━━━━━ Given entries ━━━━━

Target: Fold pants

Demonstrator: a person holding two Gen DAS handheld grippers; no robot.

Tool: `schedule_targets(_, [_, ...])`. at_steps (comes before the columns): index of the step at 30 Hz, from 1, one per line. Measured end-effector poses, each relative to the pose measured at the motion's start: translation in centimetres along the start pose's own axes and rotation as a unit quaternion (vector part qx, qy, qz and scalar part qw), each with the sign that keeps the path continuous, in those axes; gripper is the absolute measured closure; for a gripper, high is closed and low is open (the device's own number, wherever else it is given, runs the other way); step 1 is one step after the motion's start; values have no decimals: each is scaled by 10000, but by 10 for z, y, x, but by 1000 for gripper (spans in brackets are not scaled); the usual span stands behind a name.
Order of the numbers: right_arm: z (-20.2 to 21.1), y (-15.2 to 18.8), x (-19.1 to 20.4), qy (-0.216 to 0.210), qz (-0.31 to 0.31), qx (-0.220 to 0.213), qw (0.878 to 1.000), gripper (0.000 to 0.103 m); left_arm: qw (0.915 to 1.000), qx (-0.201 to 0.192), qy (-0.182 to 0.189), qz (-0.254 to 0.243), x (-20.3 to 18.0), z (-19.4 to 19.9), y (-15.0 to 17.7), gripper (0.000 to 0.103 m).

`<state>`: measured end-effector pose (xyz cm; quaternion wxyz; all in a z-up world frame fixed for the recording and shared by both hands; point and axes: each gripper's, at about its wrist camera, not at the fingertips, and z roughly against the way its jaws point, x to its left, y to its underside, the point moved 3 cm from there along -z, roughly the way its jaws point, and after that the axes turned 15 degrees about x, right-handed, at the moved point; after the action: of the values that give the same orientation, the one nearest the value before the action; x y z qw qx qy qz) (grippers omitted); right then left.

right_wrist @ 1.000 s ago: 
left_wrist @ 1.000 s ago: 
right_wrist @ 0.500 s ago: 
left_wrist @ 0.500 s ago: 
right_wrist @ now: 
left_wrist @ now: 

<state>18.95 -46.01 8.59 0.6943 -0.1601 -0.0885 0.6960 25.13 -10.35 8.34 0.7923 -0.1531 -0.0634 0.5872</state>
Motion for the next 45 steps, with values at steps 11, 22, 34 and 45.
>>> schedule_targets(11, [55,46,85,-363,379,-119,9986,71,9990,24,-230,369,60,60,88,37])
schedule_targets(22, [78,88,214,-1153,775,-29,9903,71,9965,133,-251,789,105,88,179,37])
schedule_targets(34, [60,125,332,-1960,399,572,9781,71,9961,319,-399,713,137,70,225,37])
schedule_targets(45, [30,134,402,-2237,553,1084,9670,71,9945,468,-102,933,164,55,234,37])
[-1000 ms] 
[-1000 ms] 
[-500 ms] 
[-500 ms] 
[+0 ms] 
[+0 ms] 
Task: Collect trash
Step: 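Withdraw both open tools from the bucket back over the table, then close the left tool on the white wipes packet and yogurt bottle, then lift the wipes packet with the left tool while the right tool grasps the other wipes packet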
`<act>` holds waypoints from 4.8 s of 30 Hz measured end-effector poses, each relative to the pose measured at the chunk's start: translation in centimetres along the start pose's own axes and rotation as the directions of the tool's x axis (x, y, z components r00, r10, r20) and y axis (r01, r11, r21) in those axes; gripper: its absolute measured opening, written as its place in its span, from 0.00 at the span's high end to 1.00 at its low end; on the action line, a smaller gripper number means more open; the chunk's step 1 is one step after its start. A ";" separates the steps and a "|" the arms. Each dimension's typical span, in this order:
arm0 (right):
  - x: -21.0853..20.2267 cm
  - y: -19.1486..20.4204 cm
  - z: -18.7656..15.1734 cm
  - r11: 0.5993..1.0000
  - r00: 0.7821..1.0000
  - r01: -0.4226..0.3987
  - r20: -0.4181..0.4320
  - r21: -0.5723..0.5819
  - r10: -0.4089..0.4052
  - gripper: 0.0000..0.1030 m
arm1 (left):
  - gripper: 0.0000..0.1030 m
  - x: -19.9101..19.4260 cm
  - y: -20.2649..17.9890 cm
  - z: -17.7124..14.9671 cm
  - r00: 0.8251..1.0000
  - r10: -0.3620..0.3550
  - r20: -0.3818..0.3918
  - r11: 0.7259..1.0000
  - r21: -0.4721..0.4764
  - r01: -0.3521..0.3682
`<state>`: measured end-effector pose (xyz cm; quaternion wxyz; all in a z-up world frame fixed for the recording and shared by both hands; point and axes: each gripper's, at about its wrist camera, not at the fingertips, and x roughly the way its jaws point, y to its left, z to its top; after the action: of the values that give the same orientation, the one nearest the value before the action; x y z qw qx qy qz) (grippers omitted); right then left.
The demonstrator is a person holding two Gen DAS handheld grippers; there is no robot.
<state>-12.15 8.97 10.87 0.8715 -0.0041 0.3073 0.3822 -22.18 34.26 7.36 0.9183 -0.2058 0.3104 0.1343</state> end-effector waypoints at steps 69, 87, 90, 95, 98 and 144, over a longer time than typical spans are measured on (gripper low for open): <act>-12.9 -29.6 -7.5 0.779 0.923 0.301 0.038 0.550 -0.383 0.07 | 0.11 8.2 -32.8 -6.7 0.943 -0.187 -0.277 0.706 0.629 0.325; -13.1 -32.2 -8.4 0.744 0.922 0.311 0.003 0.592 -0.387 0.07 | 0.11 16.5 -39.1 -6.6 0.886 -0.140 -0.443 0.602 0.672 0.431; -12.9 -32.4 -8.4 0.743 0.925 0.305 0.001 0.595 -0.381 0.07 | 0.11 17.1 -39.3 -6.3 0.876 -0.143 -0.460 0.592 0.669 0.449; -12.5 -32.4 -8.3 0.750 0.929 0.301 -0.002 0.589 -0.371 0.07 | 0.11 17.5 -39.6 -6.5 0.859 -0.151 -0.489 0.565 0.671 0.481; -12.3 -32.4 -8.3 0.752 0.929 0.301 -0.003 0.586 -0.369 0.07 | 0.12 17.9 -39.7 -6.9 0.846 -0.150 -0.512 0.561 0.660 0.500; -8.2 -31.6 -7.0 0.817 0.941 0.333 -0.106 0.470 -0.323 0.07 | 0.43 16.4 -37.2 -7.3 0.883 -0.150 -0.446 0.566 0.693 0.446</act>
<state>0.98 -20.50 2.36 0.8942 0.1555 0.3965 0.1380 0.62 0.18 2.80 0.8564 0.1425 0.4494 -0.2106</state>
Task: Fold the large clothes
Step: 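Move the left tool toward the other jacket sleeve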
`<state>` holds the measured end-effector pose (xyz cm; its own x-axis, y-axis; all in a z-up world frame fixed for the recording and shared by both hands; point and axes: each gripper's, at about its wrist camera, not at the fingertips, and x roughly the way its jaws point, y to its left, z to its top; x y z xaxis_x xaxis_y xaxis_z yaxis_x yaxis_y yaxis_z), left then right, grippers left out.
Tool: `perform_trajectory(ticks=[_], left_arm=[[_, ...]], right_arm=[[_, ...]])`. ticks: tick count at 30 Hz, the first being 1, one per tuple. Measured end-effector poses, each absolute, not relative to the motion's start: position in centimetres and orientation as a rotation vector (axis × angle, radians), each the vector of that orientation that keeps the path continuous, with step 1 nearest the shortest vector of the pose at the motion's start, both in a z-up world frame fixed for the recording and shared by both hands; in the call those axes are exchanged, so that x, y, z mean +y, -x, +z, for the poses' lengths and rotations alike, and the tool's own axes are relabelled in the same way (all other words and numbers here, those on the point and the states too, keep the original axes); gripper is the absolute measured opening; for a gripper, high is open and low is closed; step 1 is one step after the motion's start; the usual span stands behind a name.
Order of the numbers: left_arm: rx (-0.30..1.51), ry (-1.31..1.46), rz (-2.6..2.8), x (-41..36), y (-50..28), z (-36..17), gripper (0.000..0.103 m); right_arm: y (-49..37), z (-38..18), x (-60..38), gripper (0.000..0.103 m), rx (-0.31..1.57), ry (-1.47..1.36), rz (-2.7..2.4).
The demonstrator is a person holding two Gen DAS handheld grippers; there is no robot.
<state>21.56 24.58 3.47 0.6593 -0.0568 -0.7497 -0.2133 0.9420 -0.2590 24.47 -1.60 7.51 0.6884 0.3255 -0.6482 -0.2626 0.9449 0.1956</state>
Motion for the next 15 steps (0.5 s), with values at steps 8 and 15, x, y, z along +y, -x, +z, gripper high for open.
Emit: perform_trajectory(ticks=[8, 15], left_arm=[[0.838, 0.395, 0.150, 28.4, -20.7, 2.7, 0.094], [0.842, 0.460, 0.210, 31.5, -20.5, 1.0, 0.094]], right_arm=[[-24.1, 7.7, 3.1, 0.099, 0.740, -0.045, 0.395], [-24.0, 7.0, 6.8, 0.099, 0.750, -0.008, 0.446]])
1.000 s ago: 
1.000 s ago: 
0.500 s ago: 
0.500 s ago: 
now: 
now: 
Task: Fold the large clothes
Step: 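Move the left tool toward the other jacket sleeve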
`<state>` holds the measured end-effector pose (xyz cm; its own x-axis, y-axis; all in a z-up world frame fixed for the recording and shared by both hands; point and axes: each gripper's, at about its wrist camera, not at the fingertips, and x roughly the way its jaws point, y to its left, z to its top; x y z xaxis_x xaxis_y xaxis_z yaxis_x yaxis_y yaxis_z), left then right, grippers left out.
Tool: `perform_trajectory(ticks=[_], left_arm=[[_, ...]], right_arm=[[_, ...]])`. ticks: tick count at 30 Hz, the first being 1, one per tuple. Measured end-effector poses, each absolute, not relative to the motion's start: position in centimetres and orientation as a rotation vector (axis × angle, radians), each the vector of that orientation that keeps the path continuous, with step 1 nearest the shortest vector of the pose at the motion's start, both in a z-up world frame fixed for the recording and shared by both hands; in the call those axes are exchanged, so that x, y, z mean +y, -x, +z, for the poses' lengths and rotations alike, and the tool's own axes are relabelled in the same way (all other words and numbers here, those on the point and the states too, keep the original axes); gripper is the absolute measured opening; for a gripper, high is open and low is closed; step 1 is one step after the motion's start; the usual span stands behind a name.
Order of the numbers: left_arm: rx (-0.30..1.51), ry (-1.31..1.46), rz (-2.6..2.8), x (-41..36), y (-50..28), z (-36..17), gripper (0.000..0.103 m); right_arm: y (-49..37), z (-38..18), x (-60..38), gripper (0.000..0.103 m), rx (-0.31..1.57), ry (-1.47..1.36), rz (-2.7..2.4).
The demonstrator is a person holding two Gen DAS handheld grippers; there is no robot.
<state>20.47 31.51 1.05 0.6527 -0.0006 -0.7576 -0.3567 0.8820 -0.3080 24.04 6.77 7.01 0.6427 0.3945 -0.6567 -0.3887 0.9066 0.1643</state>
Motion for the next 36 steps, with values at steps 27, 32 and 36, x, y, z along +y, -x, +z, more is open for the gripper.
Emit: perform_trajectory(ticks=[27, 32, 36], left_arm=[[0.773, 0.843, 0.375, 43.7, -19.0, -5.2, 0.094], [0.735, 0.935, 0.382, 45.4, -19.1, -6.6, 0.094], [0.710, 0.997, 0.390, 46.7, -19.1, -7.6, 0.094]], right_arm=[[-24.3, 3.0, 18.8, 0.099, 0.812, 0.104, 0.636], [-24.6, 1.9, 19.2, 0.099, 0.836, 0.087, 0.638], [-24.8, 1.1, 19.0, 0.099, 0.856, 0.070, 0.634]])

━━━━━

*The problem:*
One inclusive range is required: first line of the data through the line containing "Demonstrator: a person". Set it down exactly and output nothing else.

*Answer section:*
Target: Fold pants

Demonstrator: a person holding two Gen DAS handheld grippers; no robot.

What came before is the complete response.